Con su magistral dominio de la geometría y el claroscuro, Stoller supo también dar cuenta de las versiones organicistas de la modernidad, como el Museo Guggenheim o la terminal de la TWA, ambos en Nueva York.
El mundo de Stoller es un mundo abstracto y geométrico. La corrección de verticales y la posición del horizonte nos cuentan siempre los edificios como son, como los pensamos en los planos, más que como los vemos. La nitidez del detalle añade una perfección irreal a esa realidad visual corregida. La geometría de los edificios parece una preocupación permanente del fotógrafo, y quizá por ello Stoller se nos aparece como un gran clásico. Incluso cuando retrata las imposibles curvas del Saarinen de la TWA, las compone cuidadosamente en el límite rectangular del campo-foto. La geometría somete incluso a la sombra: un recurso portentoso para interpretar la razón abstracta de las obras, su intensa cualidad material. La luz que recorta las superficies rectas y que modela las curvas es una luz buscada, esperada y filtrada para conceder a la obra una presencia pura y nítida casi imposible, que nos acerca a una percepción inmediata de la realidad arquitectónica de los campeones modernos. Como si la obra existiera por sí misma, perfecta, en su campo y sólo para nosotros, una vez salida del proceso magmático de su creación, imaginación y construcción. Por eso la memoria guarda mejor su obra en blanco y negro; parece más intensa, más moderna. En blanco y negro: como las ecuaciones o el pentagrama.

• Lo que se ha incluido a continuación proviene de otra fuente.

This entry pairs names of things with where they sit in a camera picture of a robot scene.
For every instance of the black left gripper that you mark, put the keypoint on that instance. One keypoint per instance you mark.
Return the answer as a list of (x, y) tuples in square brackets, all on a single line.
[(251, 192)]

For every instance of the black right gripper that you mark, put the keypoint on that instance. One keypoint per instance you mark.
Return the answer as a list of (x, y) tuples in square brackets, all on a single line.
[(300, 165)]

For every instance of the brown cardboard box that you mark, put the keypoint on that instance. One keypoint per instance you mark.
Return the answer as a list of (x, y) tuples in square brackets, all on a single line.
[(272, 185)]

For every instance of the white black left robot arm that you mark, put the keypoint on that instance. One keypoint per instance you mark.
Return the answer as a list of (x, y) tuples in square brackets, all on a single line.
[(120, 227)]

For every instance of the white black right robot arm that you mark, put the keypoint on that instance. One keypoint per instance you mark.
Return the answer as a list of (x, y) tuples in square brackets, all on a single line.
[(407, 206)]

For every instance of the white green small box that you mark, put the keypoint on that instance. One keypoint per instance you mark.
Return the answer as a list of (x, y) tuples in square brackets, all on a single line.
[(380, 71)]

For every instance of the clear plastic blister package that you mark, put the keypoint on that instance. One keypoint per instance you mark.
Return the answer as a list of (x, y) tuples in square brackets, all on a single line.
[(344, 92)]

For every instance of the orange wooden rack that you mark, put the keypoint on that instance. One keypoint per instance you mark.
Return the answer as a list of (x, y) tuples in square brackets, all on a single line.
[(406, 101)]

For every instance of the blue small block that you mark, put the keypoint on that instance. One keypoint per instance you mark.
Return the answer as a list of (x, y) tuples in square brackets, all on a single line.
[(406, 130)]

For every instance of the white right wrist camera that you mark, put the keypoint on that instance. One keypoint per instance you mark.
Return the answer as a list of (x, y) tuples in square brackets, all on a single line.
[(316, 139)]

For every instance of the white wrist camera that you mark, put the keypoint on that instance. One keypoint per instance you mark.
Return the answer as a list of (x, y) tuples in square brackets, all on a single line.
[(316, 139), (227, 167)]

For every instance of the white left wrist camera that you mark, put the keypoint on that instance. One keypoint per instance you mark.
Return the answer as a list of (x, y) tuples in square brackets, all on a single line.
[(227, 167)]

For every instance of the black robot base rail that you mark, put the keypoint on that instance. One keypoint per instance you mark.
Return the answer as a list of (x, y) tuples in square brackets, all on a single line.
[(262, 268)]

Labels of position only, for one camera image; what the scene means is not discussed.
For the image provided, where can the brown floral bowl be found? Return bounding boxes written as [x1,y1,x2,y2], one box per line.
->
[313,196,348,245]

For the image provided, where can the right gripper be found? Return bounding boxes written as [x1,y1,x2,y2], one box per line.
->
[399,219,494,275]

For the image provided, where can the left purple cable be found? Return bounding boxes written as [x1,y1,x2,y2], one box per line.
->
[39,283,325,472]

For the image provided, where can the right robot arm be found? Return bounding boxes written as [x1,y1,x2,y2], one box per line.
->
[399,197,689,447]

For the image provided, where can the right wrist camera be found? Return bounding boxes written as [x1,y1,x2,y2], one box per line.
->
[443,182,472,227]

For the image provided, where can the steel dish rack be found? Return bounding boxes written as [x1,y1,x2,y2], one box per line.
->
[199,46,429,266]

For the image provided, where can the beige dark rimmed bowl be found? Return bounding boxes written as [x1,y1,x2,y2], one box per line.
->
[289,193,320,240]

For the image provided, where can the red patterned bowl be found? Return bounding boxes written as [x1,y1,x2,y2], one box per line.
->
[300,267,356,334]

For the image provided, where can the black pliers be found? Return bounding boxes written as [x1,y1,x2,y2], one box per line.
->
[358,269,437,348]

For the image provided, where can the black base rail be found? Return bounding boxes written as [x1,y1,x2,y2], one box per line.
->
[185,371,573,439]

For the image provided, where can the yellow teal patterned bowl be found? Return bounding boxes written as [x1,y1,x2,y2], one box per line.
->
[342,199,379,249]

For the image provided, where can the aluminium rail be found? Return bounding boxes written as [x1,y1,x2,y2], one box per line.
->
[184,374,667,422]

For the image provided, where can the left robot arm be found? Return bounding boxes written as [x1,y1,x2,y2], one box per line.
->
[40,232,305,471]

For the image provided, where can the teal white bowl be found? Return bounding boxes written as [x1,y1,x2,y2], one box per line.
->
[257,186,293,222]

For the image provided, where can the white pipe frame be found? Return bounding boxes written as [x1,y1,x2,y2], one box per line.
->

Y, a pesar de ello, el repaso descubre tantas premoniciones de lo que vendría después… Desde las curvas continuas de hormigón de Eero Saarinen hasta las cáscaras fragmentarias de Utzon, la lente del fotógrafo nos desvela una voluntad latente de ruptura de la modernidad. Y con los titubeos de Bunshaft para S.O.M. nos asoma al camino retórico de la posmodernidad. Tantos precedentes de la actualidad que se desvelan en las obras modernas canónicas gracias a la visión inteligente del oficio y que dejan abierta en la experiencia de la arquitectura y de la fotografía.